Viktor Dukhovni openssl-users at dukhovni.org
Thu May 2 14:55:55 UTC 2019


> On May 2, 2019, at 5:56 AM, John Unsworth <John.Unsworth at synchronoss.com> wrote:
> 
> Create a non-blocking TCP socket 
> 	socket() for a sock_stream.
> 	connect().

Do you wait for the non-blocking connect to complete at this point?

> 	SSL_new(), SSL_set_fd(), SSL_connect().
> 
> The application sends LDAP operations from many threads.

Are multiple threads writing to the same SSL connection?  How do
you ensure orderly use of the SSL connection?  Sharing connections
across threads without application level synchronization is not
supported in OpenSSL.

> We have just one thread that reads LDAP results.

How are further requests locked out when you're performing reads?
What is the granularity of the relevant locks?

> If an operation is outstanding then the result thread does (simplified):
> 
> SSL_read()
> If > 0 return data.

At this point you'd be calling SSL_get_error(), is there a lock that
prevents writes between SSL_read() and SSL_read() and SSL_get_error()?

> Else if SSL_ERROR_WANT_READ or SSL_ERROR_WANT_WRITE then poll(); back to SSL_read() when data available.
> Else return error and disconnect.
> 
> Don't know what protocol was negotiated or what the server does in terms of returned data. TCP/OpenSSL handle that.
> Both ends OpenSSL 1.1.0h.
> Problem seems to occur at random - only reproducable on customer site and after a long time running their soak test.

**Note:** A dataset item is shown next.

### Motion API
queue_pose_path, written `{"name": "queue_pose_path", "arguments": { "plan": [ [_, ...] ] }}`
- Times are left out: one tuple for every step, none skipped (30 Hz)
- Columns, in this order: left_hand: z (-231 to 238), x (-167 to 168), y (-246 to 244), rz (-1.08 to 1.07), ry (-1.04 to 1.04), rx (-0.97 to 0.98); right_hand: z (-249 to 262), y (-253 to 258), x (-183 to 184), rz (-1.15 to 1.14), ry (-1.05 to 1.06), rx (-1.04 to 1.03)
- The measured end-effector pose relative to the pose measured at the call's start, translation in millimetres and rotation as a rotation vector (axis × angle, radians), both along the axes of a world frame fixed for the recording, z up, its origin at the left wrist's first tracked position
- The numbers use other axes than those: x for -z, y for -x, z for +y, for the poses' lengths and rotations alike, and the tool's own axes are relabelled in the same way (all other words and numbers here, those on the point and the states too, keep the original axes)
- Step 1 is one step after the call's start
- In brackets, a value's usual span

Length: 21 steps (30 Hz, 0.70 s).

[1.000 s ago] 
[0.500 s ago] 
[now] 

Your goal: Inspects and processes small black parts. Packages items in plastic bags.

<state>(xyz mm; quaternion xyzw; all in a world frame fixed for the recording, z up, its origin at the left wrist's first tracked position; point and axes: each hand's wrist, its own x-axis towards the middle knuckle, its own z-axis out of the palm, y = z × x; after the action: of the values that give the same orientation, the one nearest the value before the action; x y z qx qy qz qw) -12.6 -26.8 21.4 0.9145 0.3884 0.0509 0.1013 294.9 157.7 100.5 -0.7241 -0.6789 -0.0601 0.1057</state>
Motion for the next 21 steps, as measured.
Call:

It would be helpful if the customer could gather more diagnostic information
from that "soak test".  With 1.1.0, presumably they negotiate TLS 1.2, since
TLS 1.3 is not available, while 1.2 is available on both ends.

IIRC OpenSSL will normally send the record layer header in the same segment
as the payload, so running into EAGAIN is unlikely after the initial 5 bytes
of record header, unless the TCP receive window was nearly full.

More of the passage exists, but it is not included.